Парасюхин же был апологетом безудержной роскоши. Он спешил жить. Он дорвался. Из моей приемной Марк Маркович уволок (сам, лично, обливаясь потом, задыхаясь и хрипя, иногда даже попукивая от нечеловеческого напряжения): половину чудовищной, невообразимой кровати; два телевизора цветного изображения; два застекленных шкафа невыясненного назначения; книжную стенку вместе с муляжами книг; толстый рулон весом тонны в полторы (это оказались ковры, я думал, он умрет под этим рулоном, но он уцелел); картину с Сусанной, старцами и пенисом. Он порывался уволочь кресло для посетителей, но я запретил ему это делать, и тогда он уволок кресло со стальным шипом. Из платяного шкафа были им изъяты и унесены: плащ болонья (испачканный), мужской костюм-тройка (новый, на три размера меньше, чем ему требовалось), мохнатое пальто мужское (одно), мужские сорочки разноразмерные (двенадцать, дюжина), бюстгальтеры женские разноразмерные (семь)… Много чего он уволок, мне в конце концов надоело за ним записывать, и я только следил, чтобы он не упер что-нибудь из моего рабочего инвентаря.

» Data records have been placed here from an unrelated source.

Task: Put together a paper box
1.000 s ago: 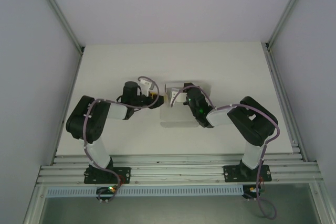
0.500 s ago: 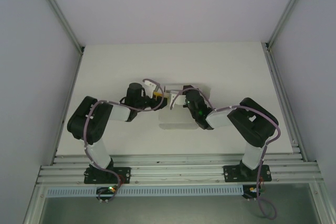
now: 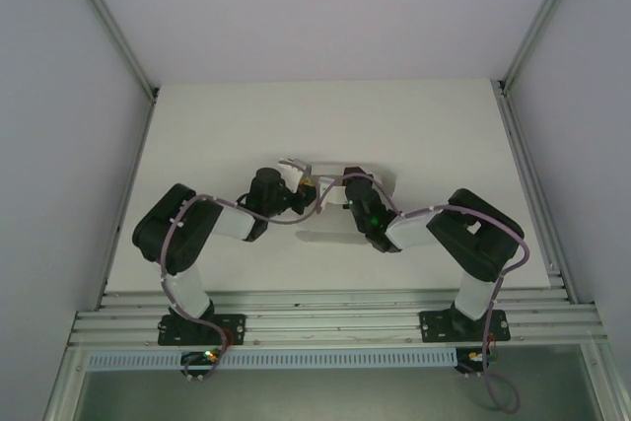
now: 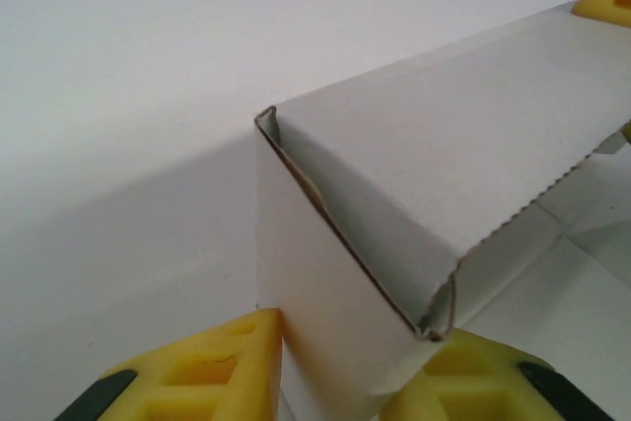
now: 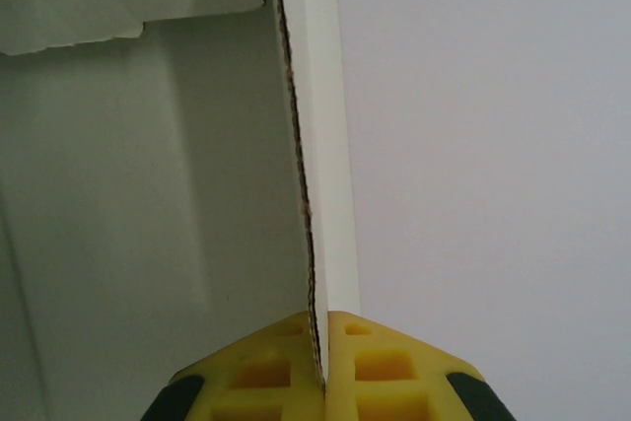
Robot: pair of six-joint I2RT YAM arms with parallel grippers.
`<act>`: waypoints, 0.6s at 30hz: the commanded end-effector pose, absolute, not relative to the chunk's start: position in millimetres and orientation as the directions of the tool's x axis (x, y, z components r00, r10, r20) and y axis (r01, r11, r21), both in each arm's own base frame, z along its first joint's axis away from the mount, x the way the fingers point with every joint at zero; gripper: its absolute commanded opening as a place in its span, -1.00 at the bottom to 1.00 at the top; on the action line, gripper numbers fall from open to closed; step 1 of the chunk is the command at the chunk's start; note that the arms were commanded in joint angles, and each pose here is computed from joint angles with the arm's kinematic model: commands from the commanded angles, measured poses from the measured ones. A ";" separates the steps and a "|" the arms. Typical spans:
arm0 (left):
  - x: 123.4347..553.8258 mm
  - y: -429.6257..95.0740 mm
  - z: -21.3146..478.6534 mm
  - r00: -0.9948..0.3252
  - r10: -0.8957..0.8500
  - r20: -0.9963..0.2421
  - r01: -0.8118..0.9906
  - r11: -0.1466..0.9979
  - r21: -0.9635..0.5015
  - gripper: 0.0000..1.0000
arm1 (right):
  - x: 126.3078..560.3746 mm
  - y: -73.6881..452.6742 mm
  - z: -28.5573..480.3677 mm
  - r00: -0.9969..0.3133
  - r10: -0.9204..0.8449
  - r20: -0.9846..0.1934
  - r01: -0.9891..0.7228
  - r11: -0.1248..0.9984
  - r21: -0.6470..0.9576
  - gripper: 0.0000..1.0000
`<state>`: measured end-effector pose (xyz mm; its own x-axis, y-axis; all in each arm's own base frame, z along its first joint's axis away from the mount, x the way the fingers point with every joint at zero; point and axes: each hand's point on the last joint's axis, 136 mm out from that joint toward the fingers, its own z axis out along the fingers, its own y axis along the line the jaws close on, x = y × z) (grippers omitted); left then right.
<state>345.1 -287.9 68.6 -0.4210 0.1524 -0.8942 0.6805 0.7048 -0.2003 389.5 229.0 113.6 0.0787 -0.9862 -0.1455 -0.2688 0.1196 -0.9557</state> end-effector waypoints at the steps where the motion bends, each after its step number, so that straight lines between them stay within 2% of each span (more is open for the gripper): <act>1: 359.9 -284.2 75.2 -0.348 0.148 -0.926 0.652 0.748 -0.125 -0.42 | 374.2 236.4 101.4 0.106 -0.982 -0.158 -0.330 0.115 -0.937 -1.00; 5: 364.3 -287.9 72.5 -0.347 0.159 -0.924 0.644 0.756 -0.111 -0.48 | 371.2 240.1 103.1 0.112 -0.978 -0.175 -0.333 0.129 -0.934 -1.00; 8: 369.0 -287.5 71.7 -0.333 0.167 -0.928 0.625 0.776 -0.085 -0.70 | 368.9 241.1 106.3 0.109 -0.971 -0.212 -0.339 0.164 -0.926 -1.00; 10: 370.8 -285.7 71.8 -0.313 0.170 -0.934 0.611 0.789 -0.061 -1.00 | 366.0 240.3 102.9 0.101 -0.968 -0.228 -0.364 0.178 -0.914 -0.98; 11: 370.9 -284.2 71.7 -0.306 0.170 -0.937 0.607 0.793 -0.054 -1.00 | 365.1 239.1 103.4 0.092 -0.966 -0.242 -0.370 0.192 -0.909 -0.85; 13: 370.7 -283.2 73.6 -0.289 0.167 -0.943 0.607 0.793 -0.045 -1.00 | 362.3 237.1 108.1 0.073 -0.954 -0.291 -0.380 0.243 -0.892 -0.35; 14: 370.2 -283.0 73.7 -0.288 0.168 -0.943 0.609 0.792 -0.045 -1.00 | 360.1 236.4 111.2 0.068 -0.946 -0.318 -0.386 0.269 -0.883 -0.16; 18: 367.9 -287.8 73.6 -0.294 0.177 -0.939 0.635 0.771 -0.054 -1.00 | 345.4 230.8 118.7 0.006 -0.900 -0.435 -0.466 0.382 -0.798 0.24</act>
<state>363.9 -285.3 68.3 -0.3249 0.1751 -0.9294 0.6270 0.7756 -0.0731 358.0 232.0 115.9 0.0581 -0.9476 -0.3141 -0.3894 0.2682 -0.8812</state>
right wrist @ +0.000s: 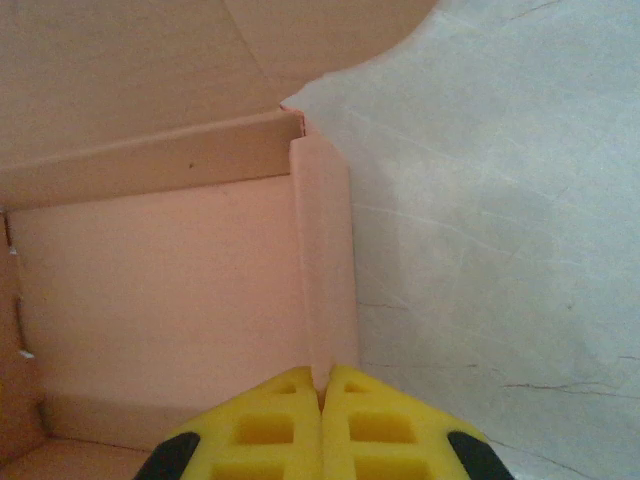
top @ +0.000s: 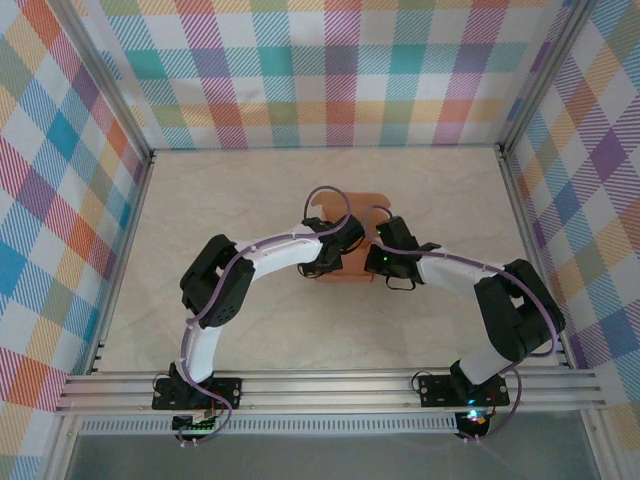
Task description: Fold the paper box
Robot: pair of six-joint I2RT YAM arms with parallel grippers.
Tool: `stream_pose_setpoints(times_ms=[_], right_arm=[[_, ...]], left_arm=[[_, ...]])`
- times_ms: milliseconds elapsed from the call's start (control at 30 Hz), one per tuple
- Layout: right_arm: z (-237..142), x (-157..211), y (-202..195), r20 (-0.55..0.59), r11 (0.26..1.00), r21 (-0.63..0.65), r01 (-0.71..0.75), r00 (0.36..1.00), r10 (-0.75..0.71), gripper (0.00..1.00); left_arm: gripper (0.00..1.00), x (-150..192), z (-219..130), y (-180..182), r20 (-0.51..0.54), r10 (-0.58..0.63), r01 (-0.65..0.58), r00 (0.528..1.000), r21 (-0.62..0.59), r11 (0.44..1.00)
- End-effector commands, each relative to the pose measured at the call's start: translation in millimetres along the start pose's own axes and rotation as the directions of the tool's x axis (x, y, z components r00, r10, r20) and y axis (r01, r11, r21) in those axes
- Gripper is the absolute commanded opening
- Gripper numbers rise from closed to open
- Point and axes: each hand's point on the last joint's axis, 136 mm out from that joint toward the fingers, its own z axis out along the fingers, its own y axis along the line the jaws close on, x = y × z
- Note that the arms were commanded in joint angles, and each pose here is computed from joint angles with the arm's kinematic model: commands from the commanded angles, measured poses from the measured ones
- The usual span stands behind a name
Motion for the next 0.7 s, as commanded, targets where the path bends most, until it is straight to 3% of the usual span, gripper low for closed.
stream_pose_setpoints(times_ms=[0, 100, 267, 433, 567, 667], right_arm=[[-4.4, -2.2, 25.1, 0.006, 0.996, -0.092, 0.006, 1.0, -0.006, 0.0], [-5.0, -2.3, 24.1, 0.007, 0.996, -0.086, 0.009, 1.0, -0.008, 0.0], [-7.1, -3.3, 24.9, 0.009, 0.996, -0.086, 0.011, 1.0, -0.011, 0.0], [-6.8, -0.3, 24.1, -0.002, 0.996, -0.087, 0.011, 1.0, -0.011, 0.0], [-7.1, -0.8, 22.4, 0.0, 0.997, -0.077, 0.014, 1.0, -0.014, 0.0], [-7.8, -2.5, 18.0, 0.008, 0.998, -0.049, 0.025, 1.0, -0.025, 0.0]], left_arm=[[0.23, 24.0, 0.5, 4.2, -0.052, 0.087, -0.088, 0.995, -0.021, 0.996], [0.23, 25.9, -2.3, 1.4, -0.064, 0.088, -0.087, 0.994, 0.012, 0.996], [0.02, 29.6, -0.7, -1.0, -0.078, 0.09, -0.087, 0.993, 0.03, 0.996], [0.0, 27.2, -3.4, -0.2, -0.069, 0.088, -0.086, 0.994, 0.028, 0.996], [0.24, 23.2, -8.6, 2.7, -0.047, 0.083, -0.082, 0.995, 0.029, 0.996], [0.31, 19.3, -16.6, 6.3, -0.021, 0.081, -0.08, 0.996, 0.039, 0.996]])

В результате кабинет Парасюхина блистает роскошью, словно комиссионный магазин. Ковры. Роскошные покрывала. Огромный письменный стол с огромным письменным прибором (представления не имею, откуда он это-то припер), на одной стене – Сусанна в тяжелой золоченой раме, на другой – портрет святого Адольфа, украшенный дубовыми листьями и черной муаровой лентой в знак вечного траура по великому человеку, над роскошной постелью – бессмертное творение кисти великого человека «Дас моторрад унтер дем фенстер ам зоннтаг морген». Кресло с шипом приспособлено для посетителей: на шип положена крышка от унитаза, а поверх крышки – подушка-думка с вышитой надписью «Кто рано встает, тому Бог дает». В дальнем углу – огромное старинное зеркало, местами потемневшее, – перед ним Марк Маркович репетирует свои будущие речи. Пафос и верность. Нордическая лень и неколебимая уверенность. Славянская широта и арийский гемютлихькайт. И запашок, как в борделе.
А вот кабинет, или, точнее, обиталище, Матвея Матвеевича Гершковича (Мордехая Мордехаевича Гершензона) являл собой типичный интерьер одинокого пенсионера районного значения. Здесь постоянно, а также сильно пахло сердечными каплями и вчерашней едой. Подоконник здесь был вечно заставлен кастрюльками, судками и особыми баночками – Матвей Матвеевич никогда ничего не оставлял на кухне из опасения, что кто-нибудь подкинет ему в бульон чего-нибудь трефного. (Не то чтобы он был таким уж верующим, но всю жизнь свою он прожил по коммунальным квартирам, а это, знаете ли, накладывает свой отпечаток.)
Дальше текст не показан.